Classification and evolutionary computing is comparing oranges to apples. Let me explain:
Classification is a type of problem, where the goal is to determine a label given some input. (Typical example, given pixel values, determine image label).
Evolutionary computing is a family of algorithms to solve different types of problems. They work with a "population" of candidates (imagine a set of different neural networks trying to solve a given problem). Somehow you evaluate how good each candidate is in the given task (typically using a "fitness function", but there are other methods). Then a new generation of candidates is produced, taking the best candidates from the previous generation as a model, and including mutations and cross-over (that is, introducing changes). Repeat until happy.
Evolutionary computing can absolutely be used for classification! But there are examples where it is used in different ways. You may use evolutionary computing to create an artificial neural network controlling a robot (in this case, inputs are sensor values, outputs are commands for actuators). Or to create original content free of a given goal, as in Picbreeder.

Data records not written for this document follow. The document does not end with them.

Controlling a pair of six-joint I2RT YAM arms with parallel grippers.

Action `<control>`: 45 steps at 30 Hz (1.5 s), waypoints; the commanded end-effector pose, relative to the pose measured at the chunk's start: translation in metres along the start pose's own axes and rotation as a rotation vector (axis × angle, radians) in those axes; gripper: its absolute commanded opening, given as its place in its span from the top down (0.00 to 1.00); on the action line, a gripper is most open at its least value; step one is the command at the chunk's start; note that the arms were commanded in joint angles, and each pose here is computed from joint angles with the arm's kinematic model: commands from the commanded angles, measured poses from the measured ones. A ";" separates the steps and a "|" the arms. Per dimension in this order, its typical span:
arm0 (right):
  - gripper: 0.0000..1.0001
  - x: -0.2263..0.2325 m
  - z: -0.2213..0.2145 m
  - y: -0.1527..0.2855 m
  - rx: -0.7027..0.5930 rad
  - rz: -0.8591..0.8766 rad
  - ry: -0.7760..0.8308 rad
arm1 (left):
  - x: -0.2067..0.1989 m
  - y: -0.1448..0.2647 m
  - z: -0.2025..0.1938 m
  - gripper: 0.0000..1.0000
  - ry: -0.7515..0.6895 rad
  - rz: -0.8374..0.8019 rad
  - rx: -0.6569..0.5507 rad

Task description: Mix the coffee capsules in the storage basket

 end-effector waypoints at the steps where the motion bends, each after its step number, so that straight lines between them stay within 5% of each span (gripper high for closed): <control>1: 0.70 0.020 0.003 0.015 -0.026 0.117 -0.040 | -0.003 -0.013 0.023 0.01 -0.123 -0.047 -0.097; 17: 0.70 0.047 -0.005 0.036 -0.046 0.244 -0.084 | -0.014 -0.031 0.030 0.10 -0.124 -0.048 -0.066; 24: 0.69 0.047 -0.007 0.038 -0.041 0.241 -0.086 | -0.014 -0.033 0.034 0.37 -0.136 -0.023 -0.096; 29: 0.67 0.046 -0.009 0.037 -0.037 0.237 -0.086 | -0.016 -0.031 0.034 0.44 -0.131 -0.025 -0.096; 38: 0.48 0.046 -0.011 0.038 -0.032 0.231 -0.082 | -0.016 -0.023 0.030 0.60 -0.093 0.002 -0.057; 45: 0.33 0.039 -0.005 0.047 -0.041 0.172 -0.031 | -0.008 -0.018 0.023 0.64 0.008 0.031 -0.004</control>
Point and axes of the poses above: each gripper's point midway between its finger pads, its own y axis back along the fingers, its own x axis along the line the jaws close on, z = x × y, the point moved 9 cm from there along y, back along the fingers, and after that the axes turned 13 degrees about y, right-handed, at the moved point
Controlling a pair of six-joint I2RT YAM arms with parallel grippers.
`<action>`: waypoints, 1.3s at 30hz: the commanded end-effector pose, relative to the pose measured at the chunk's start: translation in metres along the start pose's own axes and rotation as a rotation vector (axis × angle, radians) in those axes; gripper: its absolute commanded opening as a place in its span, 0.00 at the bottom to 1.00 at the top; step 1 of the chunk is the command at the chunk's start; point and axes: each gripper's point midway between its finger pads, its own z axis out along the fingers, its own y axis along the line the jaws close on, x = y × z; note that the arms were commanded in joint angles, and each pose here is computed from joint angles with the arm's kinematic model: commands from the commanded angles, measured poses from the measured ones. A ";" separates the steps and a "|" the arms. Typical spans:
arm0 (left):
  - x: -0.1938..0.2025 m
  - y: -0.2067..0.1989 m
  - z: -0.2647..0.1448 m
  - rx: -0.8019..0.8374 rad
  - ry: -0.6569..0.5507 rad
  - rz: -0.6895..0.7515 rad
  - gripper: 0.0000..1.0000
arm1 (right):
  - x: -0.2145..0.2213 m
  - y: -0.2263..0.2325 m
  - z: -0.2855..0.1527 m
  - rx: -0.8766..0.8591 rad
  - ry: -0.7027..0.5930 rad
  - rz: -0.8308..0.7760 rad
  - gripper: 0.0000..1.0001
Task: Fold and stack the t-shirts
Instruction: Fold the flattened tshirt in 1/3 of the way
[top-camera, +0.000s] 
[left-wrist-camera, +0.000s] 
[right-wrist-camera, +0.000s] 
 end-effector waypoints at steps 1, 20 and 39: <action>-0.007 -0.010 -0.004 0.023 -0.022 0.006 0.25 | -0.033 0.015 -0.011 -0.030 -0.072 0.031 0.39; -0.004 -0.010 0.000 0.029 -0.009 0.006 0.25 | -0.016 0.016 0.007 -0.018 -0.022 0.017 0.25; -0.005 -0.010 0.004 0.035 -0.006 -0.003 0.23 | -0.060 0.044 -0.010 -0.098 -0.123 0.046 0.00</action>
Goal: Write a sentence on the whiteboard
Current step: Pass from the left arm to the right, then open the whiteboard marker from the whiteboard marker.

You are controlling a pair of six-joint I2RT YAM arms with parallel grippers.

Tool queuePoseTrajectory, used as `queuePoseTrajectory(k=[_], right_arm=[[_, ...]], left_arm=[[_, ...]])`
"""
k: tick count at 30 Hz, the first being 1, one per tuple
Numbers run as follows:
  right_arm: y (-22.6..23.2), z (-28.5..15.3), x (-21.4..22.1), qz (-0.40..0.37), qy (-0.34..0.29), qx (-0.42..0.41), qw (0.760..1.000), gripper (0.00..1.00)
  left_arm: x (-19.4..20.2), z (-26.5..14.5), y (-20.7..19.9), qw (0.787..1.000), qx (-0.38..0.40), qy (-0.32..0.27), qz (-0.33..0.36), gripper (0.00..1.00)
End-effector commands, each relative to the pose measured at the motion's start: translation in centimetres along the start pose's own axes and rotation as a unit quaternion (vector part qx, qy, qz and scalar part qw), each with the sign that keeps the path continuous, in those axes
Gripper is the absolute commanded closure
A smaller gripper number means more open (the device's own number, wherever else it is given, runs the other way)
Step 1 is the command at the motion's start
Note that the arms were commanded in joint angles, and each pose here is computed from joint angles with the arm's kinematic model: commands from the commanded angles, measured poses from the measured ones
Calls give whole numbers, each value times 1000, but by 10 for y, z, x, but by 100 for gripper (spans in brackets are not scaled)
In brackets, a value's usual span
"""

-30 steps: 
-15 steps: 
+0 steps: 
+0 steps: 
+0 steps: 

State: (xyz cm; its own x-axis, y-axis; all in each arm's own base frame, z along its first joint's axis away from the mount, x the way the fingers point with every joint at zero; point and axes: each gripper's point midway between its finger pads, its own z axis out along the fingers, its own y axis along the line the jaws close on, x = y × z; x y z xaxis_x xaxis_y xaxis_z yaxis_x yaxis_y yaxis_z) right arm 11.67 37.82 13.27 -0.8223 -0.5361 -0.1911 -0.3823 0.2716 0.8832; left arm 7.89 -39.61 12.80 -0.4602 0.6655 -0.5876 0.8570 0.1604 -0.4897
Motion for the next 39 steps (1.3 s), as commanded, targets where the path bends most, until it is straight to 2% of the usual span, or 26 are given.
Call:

Classification may be solved using evolutionary computation (maybe this is why you where confused in the first place) but other techniques are also common. You can use decision trees, or notably deep-learning (based on backpropagation).
Deep-learning based on backpropagation may sound similar to evolutionary computation, but it is quite different. Here you have only one artificial neural network, and a clear rule (backpropagation) telling you which changes to introduce every iteration.
Hope this helps to complement other answers!